Records follow. Select each line holding "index".

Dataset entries
== == ==
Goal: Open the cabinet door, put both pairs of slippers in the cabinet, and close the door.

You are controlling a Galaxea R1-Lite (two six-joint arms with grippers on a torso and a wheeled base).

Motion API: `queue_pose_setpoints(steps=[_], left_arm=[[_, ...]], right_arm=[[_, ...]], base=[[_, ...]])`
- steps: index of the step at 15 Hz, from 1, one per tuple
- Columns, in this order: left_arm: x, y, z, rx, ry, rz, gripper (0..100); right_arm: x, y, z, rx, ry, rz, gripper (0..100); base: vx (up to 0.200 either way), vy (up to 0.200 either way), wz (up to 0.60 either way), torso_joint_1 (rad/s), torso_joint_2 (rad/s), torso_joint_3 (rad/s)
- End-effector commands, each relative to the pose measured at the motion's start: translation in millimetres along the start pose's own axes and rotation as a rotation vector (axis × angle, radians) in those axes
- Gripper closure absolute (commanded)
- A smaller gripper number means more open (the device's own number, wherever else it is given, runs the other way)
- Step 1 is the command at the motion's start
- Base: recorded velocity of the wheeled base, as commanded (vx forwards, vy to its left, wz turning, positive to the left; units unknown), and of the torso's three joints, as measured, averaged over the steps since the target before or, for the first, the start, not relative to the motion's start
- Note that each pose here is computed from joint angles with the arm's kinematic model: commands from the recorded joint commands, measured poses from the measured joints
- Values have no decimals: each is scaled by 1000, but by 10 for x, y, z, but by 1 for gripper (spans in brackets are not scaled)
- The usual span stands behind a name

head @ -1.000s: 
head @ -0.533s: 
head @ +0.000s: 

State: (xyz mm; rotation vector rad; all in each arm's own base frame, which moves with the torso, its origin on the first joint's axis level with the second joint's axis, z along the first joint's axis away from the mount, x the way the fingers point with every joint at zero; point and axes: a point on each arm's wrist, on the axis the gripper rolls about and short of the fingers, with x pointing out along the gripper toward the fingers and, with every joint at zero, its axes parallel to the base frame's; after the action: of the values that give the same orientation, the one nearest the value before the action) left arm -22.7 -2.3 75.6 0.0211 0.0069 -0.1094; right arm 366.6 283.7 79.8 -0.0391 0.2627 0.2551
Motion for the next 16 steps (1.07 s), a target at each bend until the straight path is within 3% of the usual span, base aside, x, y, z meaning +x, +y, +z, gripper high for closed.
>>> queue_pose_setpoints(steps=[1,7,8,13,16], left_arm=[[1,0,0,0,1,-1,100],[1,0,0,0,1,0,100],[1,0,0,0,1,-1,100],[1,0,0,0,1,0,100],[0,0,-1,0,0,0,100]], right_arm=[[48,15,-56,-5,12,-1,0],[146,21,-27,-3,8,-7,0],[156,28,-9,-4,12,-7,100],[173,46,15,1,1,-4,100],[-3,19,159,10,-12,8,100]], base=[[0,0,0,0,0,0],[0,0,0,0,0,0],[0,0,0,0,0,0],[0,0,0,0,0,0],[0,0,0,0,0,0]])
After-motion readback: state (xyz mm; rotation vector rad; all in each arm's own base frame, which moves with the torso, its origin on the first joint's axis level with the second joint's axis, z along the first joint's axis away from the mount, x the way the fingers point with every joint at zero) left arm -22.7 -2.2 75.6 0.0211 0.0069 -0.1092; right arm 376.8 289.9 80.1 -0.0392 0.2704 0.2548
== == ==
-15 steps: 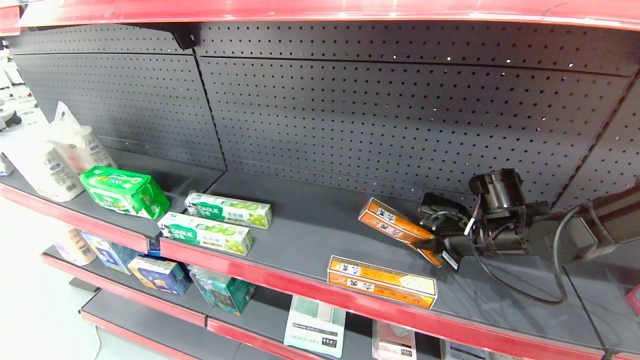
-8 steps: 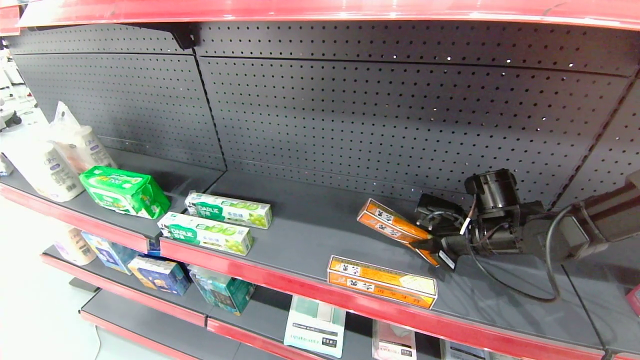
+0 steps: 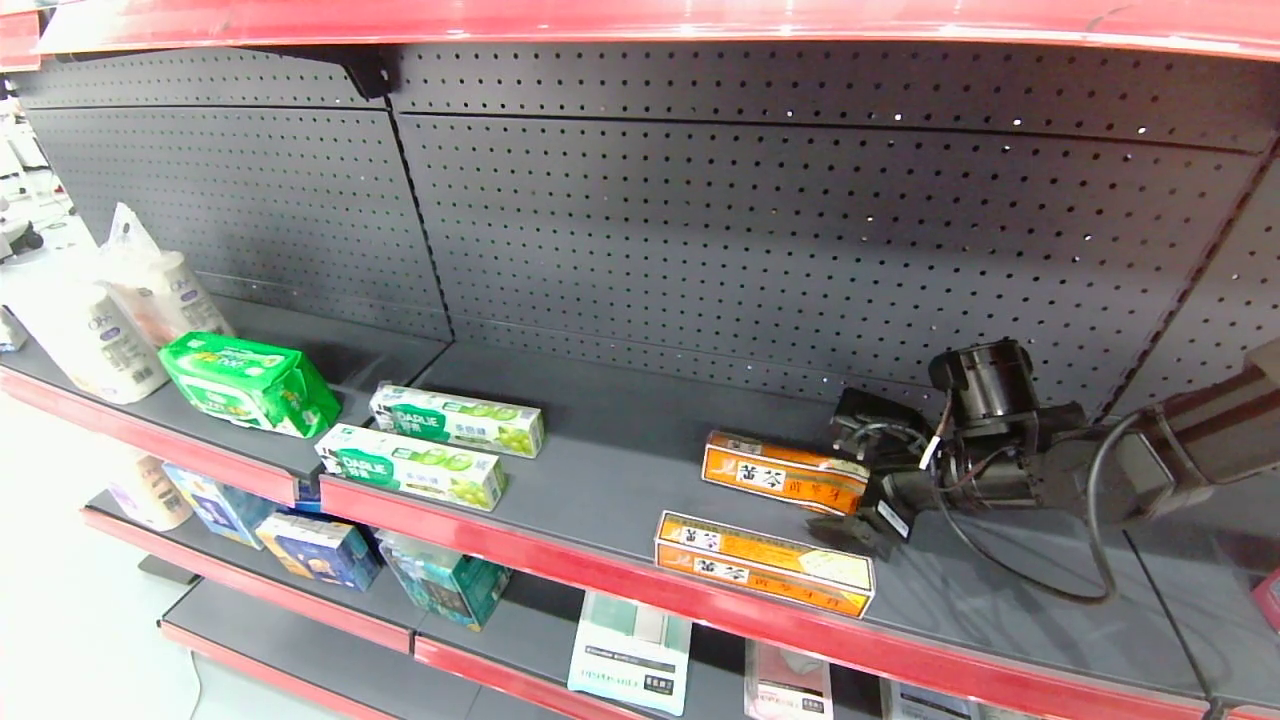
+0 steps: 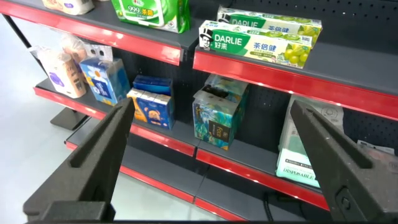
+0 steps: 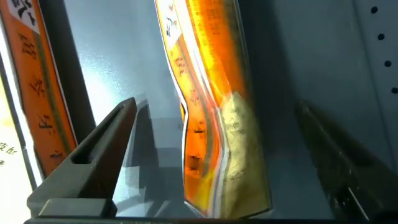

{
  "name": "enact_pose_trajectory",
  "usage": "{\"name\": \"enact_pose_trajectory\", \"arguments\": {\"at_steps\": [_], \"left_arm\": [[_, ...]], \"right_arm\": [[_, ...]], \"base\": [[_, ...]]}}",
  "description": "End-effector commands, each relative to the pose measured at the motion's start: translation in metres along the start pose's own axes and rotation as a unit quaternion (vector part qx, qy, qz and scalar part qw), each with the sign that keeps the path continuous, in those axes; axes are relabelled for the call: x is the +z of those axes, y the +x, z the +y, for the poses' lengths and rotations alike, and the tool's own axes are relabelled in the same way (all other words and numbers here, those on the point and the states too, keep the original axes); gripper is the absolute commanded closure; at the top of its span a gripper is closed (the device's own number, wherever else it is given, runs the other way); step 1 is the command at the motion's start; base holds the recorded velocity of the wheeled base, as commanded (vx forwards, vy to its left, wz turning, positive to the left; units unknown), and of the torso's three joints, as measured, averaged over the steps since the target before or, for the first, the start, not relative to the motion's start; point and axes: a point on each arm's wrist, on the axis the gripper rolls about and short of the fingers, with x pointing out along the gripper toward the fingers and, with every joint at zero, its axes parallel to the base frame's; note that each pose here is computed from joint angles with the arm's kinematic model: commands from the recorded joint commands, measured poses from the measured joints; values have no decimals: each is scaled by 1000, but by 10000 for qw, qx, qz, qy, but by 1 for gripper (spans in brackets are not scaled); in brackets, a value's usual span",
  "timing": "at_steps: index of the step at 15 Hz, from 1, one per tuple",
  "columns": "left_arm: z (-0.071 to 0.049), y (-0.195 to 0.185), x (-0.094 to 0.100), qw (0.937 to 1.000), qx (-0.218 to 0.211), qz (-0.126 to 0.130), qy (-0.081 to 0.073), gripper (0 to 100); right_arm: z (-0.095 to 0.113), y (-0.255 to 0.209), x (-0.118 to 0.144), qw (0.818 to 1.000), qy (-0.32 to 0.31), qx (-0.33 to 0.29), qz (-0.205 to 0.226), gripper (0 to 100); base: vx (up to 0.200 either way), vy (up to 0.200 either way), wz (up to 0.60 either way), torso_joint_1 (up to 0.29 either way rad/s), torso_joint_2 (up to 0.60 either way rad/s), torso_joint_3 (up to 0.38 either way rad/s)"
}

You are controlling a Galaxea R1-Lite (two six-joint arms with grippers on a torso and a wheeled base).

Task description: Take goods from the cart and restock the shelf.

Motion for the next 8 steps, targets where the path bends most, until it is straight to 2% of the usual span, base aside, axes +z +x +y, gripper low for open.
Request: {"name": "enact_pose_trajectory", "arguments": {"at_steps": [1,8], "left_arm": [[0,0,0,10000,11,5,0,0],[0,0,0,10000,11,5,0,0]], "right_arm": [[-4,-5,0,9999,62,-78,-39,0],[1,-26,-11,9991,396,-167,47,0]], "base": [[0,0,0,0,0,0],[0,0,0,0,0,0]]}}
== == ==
- SOLUTION TO THIS PROBLEM
- steps: index of the step at 15 Hz, from 1, one per tuple
  "timing": "at_steps: index of the step at 15 Hz, from 1, one per tuple",

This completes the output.